WORK ORDER: Please reproduce the following records exactly as they appear.

INFORMATION GIVEN:
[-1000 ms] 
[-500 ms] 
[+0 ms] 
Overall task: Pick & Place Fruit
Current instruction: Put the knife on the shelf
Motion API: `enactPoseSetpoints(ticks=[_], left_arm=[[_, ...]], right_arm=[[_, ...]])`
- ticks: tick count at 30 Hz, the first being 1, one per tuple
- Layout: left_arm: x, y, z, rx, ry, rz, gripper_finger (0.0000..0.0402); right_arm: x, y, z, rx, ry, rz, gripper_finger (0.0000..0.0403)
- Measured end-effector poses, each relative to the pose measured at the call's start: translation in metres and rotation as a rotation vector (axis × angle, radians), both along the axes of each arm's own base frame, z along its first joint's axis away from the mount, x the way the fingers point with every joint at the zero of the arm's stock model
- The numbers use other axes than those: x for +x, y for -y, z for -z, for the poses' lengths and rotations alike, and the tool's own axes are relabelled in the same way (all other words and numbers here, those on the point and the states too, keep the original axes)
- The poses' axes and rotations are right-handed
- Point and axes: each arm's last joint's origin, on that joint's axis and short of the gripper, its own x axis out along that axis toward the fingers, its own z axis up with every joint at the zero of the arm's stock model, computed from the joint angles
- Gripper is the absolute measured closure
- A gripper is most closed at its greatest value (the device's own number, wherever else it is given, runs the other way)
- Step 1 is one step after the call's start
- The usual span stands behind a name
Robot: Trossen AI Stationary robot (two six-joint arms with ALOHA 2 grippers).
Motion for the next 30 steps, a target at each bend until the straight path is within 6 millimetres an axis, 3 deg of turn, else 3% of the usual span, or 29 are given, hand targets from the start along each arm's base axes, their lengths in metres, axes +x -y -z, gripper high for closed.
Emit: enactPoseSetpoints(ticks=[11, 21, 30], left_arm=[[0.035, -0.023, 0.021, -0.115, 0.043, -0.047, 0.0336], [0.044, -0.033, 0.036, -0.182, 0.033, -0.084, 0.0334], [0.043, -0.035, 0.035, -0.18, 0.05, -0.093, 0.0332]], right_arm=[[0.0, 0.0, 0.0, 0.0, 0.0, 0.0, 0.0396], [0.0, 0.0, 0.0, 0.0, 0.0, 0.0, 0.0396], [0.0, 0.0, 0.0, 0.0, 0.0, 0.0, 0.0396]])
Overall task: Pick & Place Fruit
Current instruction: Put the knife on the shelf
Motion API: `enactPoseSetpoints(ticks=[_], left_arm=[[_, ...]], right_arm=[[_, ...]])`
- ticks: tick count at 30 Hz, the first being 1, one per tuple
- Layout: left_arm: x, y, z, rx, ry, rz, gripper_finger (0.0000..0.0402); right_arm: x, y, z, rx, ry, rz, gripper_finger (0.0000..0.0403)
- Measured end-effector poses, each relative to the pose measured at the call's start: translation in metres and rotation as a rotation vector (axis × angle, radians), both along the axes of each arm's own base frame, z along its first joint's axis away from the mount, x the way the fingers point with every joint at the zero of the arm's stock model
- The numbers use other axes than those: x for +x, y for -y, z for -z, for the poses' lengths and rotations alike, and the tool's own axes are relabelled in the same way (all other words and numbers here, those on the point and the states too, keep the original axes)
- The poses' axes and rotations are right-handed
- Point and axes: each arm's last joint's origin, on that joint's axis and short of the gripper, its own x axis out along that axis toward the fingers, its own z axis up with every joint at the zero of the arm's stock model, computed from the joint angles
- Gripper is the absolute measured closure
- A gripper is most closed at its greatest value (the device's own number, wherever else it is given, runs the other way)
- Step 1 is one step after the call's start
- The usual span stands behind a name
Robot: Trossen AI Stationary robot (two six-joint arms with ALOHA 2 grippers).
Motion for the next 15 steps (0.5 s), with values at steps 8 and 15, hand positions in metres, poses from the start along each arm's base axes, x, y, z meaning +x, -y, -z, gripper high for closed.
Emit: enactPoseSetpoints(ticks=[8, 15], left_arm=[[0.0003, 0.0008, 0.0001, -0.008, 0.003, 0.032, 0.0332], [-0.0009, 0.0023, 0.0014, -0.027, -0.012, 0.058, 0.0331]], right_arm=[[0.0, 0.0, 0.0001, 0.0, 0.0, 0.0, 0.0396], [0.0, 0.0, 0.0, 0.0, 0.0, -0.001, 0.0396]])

SOLVED PROBLEM:
[-1000 ms] 
[-500 ms] 
[+0 ms] 
Overall task: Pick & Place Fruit
Current instruction: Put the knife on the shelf
Motion API: `enactPoseSetpoints(ticks=[_], left_arm=[[_, ...]], right_arm=[[_, ...]])`
- ticks: tick count at 30 Hz, the first being 1, one per tuple
- Layout: left_arm: x, y, z, rx, ry, rz, gripper_finger (0.0000..0.0402); right_arm: x, y, z, rx, ry, rz, gripper_finger (0.0000..0.0403)
- Measured end-effector poses, each relative to the pose measured at the call's start: translation in metres and rotation as a rotation vector (axis × angle, radians), both along the axes of each arm's own base frame, z along its first joint's axis away from the mount, x the way the fingers point with every joint at the zero of the arm's stock model
- The numbers use other axes than those: x for +x, y for -y, z for -z, for the poses' lengths and rotations alike, and the tool's own axes are relabelled in the same way (all other words and numbers here, those on the point and the states too, keep the original axes)
- The poses' axes and rotations are right-handed
- Point and axes: each arm's last joint's origin, on that joint's axis and short of the gripper, its own x axis out along that axis toward the fingers, its own z axis up with every joint at the zero of the arm's stock model, computed from the joint angles
- Gripper is the absolute measured closure
- A gripper is most closed at its greatest value (the device's own number, wherever else it is given, runs the other way)
- Step 1 is one step after the call's start
- The usual span stands behind a name
Robot: Trossen AI Stationary robot (two six-joint arms with ALOHA 2 grippers).
Motion for the next 30 steps, a target at each bend until the straight path is within 6 millimetres an axis, 3 deg of turn, else 3% of the usual span, or 29 are given, hand targets from the start along each arm's base axes, their lengths in metres, axes +x -y -z, gripper high for closed.
Emit: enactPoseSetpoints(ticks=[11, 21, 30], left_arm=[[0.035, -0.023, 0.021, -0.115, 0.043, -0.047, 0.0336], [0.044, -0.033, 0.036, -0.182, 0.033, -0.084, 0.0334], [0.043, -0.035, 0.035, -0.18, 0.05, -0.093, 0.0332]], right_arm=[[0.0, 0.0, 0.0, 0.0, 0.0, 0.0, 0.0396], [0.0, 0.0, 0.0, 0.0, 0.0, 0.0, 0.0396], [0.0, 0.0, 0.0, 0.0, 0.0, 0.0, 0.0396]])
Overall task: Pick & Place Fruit
Current instruction: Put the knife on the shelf
Motion API: `enactPoseSetpoints(ticks=[_], left_arm=[[_, ...]], right_arm=[[_, ...]])`
- ticks: tick count at 30 Hz, the first being 1, one per tuple
- Layout: left_arm: x, y, z, rx, ry, rz, gripper_finger (0.0000..0.0402); right_arm: x, y, z, rx, ry, rz, gripper_finger (0.0000..0.0403)
- Measured end-effector poses, each relative to the pose measured at the call's start: translation in metres and rotation as a rotation vector (axis × angle, radians), both along the axes of each arm's own base frame, z along its first joint's axis away from the mount, x the way the fingers point with every joint at the zero of the arm's stock model
- The numbers use other axes than those: x for +x, y for -y, z for -z, for the poses' lengths and rotations alike, and the tool's own axes are relabelled in the same way (all other words and numbers here, those on the point and the states too, keep the original axes)
- The poses' axes and rotations are right-handed
- Point and axes: each arm's last joint's origin, on that joint's axis and short of the gripper, its own x axis out along that axis toward the fingers, its own z axis up with every joint at the zero of the arm's stock model, computed from the joint angles
- Gripper is the absolute measured closure
- A gripper is most closed at its greatest value (the device's own number, wherever else it is given, runs the other way)
- Step 1 is one step after the call's start
- The usual span stands behind a name
Robot: Trossen AI Stationary robot (two six-joint arms with ALOHA 2 grippers).
Motion for the next 15 steps (0.5 s), with values at steps 8 and 15, hand positions in metres, poses from the start along each arm's base axes, x, y, z meaning +x, -y, -z, gripper high for closed.
Emit: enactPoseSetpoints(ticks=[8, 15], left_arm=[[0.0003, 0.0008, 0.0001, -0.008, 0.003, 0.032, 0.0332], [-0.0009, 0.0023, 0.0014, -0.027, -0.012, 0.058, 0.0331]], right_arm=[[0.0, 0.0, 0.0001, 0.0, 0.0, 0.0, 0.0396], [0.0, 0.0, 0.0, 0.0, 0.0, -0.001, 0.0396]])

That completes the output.